Beginning with the line that contains "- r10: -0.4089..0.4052", output each line below exactly through the last one, both included, and nothing else.
╔══
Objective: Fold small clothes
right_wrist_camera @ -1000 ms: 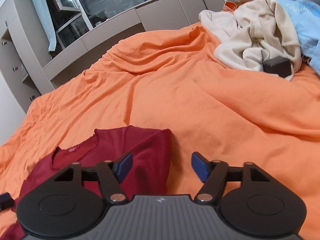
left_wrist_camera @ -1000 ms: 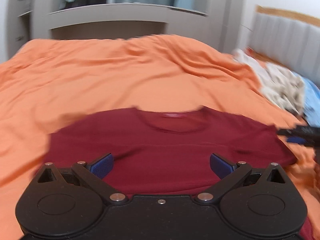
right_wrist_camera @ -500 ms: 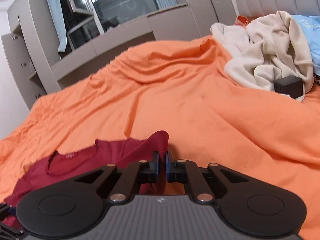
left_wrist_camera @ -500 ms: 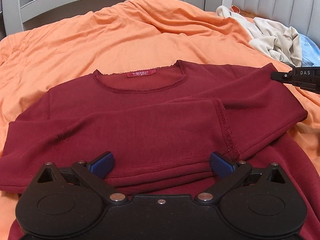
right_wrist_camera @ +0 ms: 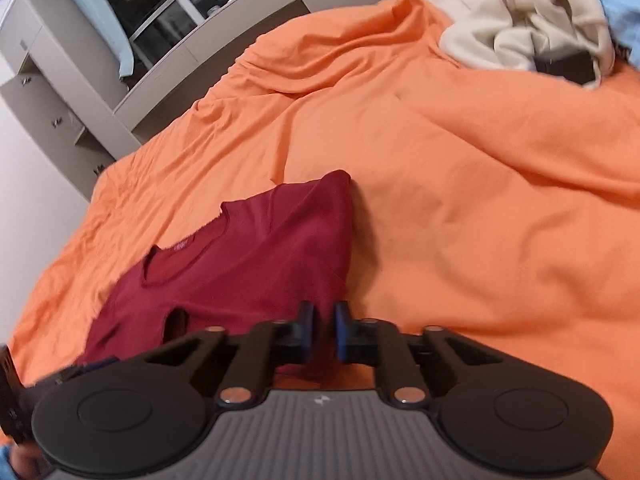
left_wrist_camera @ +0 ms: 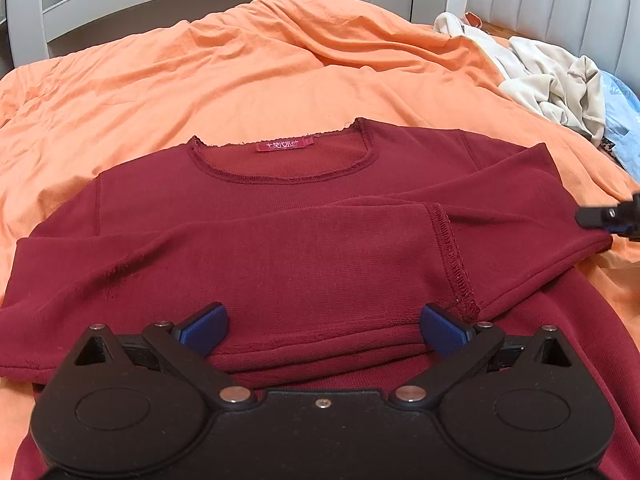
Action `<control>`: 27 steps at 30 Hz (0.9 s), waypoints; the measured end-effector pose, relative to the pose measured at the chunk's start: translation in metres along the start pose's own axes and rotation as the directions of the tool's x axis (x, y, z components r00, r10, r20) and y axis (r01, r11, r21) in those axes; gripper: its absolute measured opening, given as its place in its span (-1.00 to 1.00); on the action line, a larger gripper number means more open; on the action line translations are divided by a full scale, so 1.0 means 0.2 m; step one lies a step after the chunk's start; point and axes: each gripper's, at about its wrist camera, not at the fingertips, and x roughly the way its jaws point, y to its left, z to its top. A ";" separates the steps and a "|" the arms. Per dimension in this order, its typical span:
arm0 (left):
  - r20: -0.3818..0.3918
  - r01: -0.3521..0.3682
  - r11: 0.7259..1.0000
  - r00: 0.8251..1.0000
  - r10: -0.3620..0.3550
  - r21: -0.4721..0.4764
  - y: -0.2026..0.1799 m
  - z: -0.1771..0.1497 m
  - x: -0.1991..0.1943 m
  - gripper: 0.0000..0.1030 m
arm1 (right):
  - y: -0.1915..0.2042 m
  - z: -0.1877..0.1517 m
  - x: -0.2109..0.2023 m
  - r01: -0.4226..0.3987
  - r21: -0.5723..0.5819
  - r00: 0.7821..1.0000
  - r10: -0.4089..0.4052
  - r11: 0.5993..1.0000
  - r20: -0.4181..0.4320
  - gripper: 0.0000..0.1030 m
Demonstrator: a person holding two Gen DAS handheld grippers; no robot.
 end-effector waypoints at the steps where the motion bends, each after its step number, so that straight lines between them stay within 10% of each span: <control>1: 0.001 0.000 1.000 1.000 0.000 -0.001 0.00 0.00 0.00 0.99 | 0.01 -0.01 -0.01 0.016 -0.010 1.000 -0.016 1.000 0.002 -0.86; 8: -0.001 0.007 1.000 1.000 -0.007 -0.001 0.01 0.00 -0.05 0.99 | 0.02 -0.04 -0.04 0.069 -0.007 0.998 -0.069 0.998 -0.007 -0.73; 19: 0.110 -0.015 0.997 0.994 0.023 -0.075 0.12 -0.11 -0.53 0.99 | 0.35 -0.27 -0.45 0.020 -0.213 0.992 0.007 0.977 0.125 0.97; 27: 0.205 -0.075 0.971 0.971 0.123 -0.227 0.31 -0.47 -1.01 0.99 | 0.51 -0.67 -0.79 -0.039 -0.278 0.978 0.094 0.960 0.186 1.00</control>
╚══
• **WRITTEN RESPONSE**
  - r10: -0.4089..0.4052
  - r11: 0.5993..1.0000
  - r20: -0.4181..0.4320
  - gripper: 0.0000..0.1030 m
Demonstrator: a person holding two Gen DAS handheld grippers; no robot.
 end-effector waypoints at the steps where the motion bends, each after its step number, so that straight lines between them stay within 10% of each span: <control>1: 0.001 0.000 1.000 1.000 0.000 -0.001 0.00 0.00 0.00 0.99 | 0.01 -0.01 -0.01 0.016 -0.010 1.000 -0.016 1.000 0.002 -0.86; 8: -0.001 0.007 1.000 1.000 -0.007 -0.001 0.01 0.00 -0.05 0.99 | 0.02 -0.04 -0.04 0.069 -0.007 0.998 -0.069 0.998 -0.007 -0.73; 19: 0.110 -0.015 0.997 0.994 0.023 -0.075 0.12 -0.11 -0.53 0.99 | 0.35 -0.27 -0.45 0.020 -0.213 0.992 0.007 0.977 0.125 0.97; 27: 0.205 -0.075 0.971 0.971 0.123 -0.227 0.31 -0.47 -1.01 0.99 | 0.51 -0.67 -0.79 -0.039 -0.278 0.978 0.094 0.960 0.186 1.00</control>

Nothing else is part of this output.